The rapid proliferation of the Internet, the surge in social media activity and the digitization of oceans of information has presented the IT industry with a challenge: how to deal with it all? How to cull through it and make sense of it?
The various technologies and solutions to these questions are lumped under the hot buzzword Big Data.
And as the industry works through this challenge, experts believe 2012 could be the year in which more companies try out non-relational models for data management.
A key indicator in this trend is the move away from the earlier accepted application-centric approach to one that is more data-centric. Applications in the past drove the analytics, and then proceeded to implementation. The approach was to work backward to the respective information sources.
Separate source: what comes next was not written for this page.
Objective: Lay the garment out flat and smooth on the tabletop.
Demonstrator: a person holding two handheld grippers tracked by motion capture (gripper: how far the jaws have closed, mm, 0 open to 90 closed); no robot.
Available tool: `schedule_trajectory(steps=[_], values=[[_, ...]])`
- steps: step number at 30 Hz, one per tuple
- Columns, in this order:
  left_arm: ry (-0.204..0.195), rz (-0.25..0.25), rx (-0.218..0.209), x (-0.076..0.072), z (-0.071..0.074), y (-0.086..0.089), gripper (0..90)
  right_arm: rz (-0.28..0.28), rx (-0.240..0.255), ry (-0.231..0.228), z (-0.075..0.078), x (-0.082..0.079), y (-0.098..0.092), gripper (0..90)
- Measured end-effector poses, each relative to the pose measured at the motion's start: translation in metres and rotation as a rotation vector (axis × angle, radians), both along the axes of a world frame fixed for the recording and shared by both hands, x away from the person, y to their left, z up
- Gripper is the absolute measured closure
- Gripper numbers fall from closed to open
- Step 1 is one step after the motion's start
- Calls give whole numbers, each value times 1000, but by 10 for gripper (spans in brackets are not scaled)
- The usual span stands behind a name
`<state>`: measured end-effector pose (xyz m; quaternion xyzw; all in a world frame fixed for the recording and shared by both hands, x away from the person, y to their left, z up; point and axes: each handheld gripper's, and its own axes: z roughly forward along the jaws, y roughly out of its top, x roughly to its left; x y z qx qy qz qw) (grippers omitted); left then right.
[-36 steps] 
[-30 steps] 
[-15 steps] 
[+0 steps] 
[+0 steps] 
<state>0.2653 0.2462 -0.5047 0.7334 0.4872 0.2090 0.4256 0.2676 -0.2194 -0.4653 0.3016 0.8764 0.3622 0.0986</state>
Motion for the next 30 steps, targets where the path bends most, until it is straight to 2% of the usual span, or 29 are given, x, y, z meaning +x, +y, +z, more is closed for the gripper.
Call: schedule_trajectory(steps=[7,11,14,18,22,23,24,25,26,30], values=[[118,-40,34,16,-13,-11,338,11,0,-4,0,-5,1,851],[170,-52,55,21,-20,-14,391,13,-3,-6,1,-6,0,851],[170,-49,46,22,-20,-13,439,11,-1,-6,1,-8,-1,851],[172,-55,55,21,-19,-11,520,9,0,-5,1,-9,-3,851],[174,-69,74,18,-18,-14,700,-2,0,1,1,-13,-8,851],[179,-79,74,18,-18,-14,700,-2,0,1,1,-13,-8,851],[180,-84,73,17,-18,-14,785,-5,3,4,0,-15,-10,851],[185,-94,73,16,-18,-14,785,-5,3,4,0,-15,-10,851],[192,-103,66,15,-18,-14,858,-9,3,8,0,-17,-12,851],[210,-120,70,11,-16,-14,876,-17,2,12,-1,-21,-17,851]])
However, companies now recognize the value of data from different sources and the demand is for applications to integrate with them. The ability to work with all kinds of data now ascertains the success of an application. “Partly encouraged by new technologies like Hadoop, data is now the prime component,” explains Eli Collins, Software Engineer at Cloudera.
Management Leveraging Big Data
This is a recognition that management practices based on analytics have a positive impact on businesses and can, in some circumstances, even create competitive advantage. Data drives analytics, which in turn forms the basis of a good decision. And therefore the ability to capture, manage, store, quickly analyze and disseminate it to the right sources becomes vitally important.
“This change has been coming about over the past five years – some of the best companies always knew about it but they may not have had all the tools at an affordable cost, says Dan Vesset, VP, Business Analytics, IDC.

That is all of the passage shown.